Closeup of Weight Watchers Cajun Chicken and Rice Recipe.

Tips and Tricks

Preparing Vegetables

Ensure the garlic, onion, and green pepper are finely chopped for even cooking. This helps in releasing their flavors effectively.

Cooking the Vegetables

When sautéing the vegetables, stir frequently to prevent them from sticking to the pan and to ensure they cook evenly. Cooking them until they are tender, but not browned, usually takes about 8 minutes.

Blooming the Spices

Adding the cumin, chili powder, and Cajun seasoning and cooking them for about a minute helps to bloom the spices, enhancing their flavors. Stir continuously to avoid burning the spices.

Toasting the Rice

Stirring the rice in the skillet until the grains are coated with the spices and oil helps toasting the rice, which adds a subtle nutty flavor to the dish.

Adding Liquids

When adding water and stewed tomatoes, make sure to bring the mixture to a boil before reducing the heat. This ensures the rice starts cooking properly and absorbs the flavors of the liquid.

Simmering

Simmer the rice covered, reducing the heat to low. Avoid lifting the lid frequently to ensure the steam stays trapped, which is essential for cooking the rice evenly.

Final Steps

After the initial simmering, add the cooked chicken and olives. Stir them into the rice mixture, cover, and cook for an additional 5 minutes or until the chicken is heated through and the rice is tender.

Serving Suggestions

Serve this dish as a flavorful main course. It pairs well with a side salad, cornbread, or steamed vegetables.

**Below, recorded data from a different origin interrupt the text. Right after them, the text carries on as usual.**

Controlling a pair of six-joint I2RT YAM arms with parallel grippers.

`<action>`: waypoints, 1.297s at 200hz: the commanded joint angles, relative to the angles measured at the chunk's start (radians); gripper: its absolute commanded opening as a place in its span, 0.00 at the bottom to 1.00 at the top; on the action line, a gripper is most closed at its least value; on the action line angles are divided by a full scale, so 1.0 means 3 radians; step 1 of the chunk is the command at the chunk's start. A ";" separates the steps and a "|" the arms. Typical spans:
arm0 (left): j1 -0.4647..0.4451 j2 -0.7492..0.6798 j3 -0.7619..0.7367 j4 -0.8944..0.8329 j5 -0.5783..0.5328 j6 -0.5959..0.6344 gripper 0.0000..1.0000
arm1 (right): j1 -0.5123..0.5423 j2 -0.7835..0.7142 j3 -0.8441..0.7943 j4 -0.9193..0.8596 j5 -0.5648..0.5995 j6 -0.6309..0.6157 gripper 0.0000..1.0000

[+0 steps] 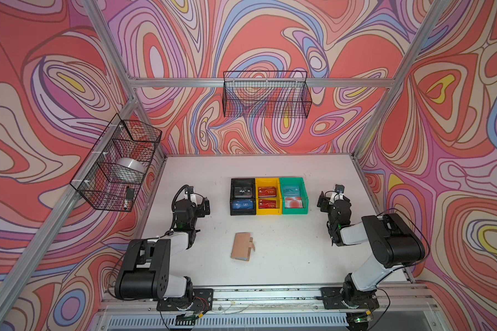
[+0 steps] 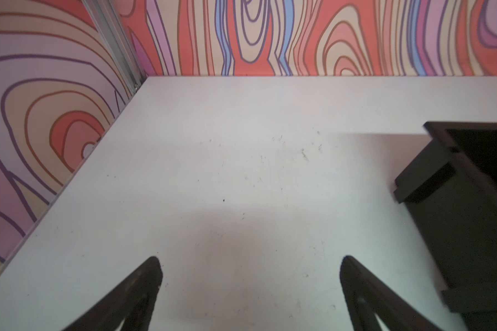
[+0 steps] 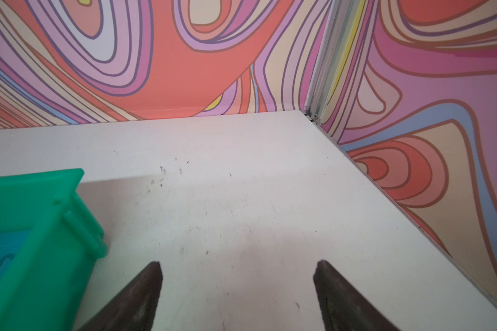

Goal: Take the credit cards out of the card holder

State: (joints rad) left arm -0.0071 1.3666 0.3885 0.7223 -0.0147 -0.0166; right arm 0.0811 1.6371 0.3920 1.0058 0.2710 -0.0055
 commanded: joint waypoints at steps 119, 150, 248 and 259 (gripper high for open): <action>-0.0614 -0.1732 0.0327 -0.2811 -0.0004 -0.1136 1.00 | 0.1164 -0.1070 0.1430 -0.3918 -0.2439 0.0837 0.76; -0.0664 -0.1748 0.0279 -0.3180 0.0340 -0.1609 1.00 | 0.1661 -0.0833 0.1157 -0.3634 -0.2564 0.1100 0.69; -0.0768 -0.2186 -0.0114 -0.3573 0.0402 -0.1884 1.00 | 0.2378 0.0139 0.1728 -0.4000 -0.1892 0.0878 0.62; -0.0767 -0.2274 -0.0129 -0.3628 0.0383 -0.1877 0.98 | 0.2430 0.0249 0.1803 -0.4038 -0.1806 0.0868 0.61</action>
State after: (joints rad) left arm -0.2306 0.7361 0.3641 -0.2829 0.1150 -0.5625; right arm 0.7807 1.6520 0.8871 -0.1669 -0.3435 0.2741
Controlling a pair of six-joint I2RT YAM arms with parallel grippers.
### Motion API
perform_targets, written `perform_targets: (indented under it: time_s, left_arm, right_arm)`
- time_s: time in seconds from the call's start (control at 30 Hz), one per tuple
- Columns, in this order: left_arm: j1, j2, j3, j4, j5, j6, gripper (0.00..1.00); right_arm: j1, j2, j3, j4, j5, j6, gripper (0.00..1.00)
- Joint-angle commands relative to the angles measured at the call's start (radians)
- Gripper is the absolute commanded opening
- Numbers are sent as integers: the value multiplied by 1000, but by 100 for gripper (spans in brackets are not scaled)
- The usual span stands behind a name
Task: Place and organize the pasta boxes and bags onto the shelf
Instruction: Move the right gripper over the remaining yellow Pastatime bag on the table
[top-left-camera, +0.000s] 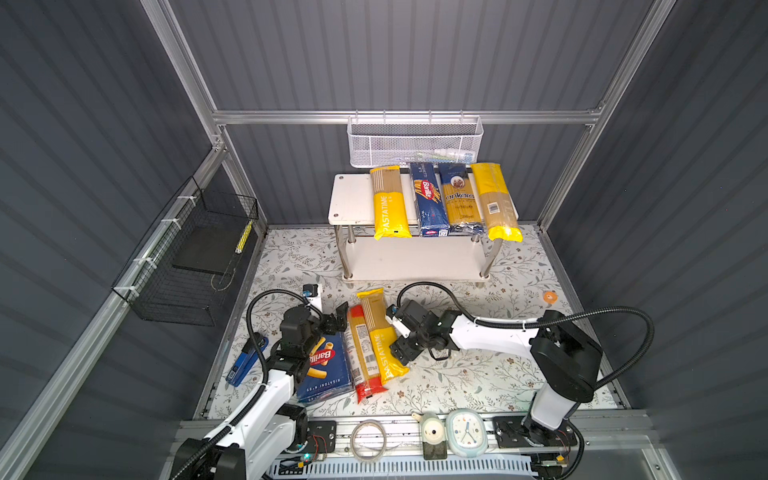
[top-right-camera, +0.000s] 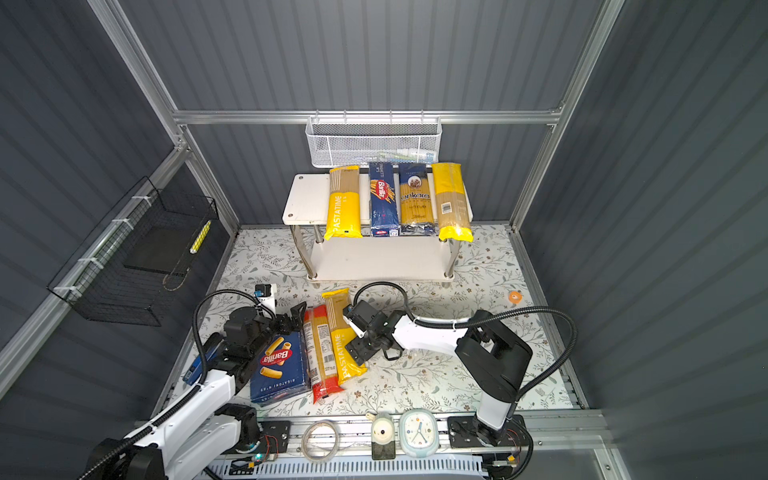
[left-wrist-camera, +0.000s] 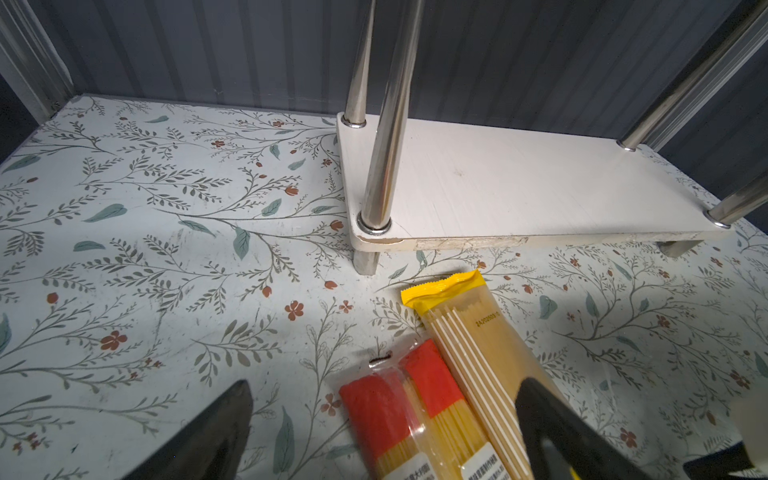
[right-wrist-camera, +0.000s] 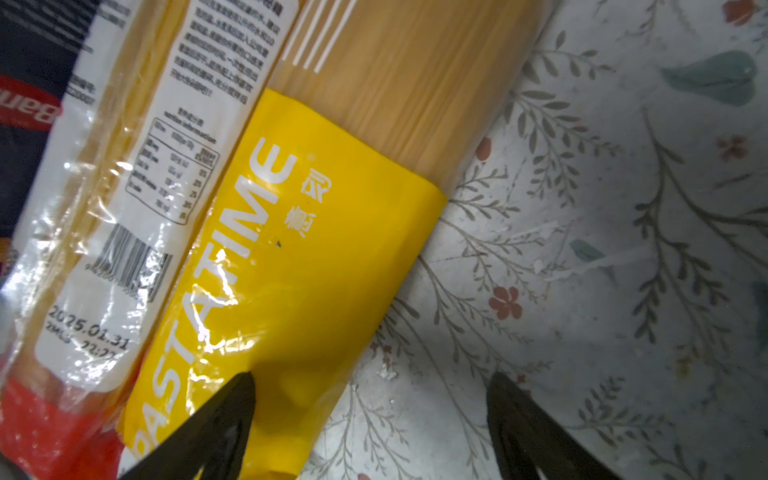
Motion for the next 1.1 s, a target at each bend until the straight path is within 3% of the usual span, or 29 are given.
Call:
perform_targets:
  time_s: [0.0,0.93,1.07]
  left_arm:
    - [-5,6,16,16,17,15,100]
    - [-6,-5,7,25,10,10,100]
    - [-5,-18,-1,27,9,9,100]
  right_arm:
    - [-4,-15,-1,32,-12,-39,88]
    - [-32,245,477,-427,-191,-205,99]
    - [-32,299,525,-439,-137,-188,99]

Garnish with fresh parsley or cilantro for added freshness.

Storing Leftovers

Store any leftovers in an airtight container in the refrigerator for up to three days. Reheat gently in the microwave or on the stovetop, adding a splash of water or broth if needed to prevent the rice from drying out.

Customizing the Recipe

Feel free to customize the recipe by adding other ingredients such as black beans, corn, or diced tomatoes. You can also adjust the level of Cajun seasoning to suit your taste preference for spiciness.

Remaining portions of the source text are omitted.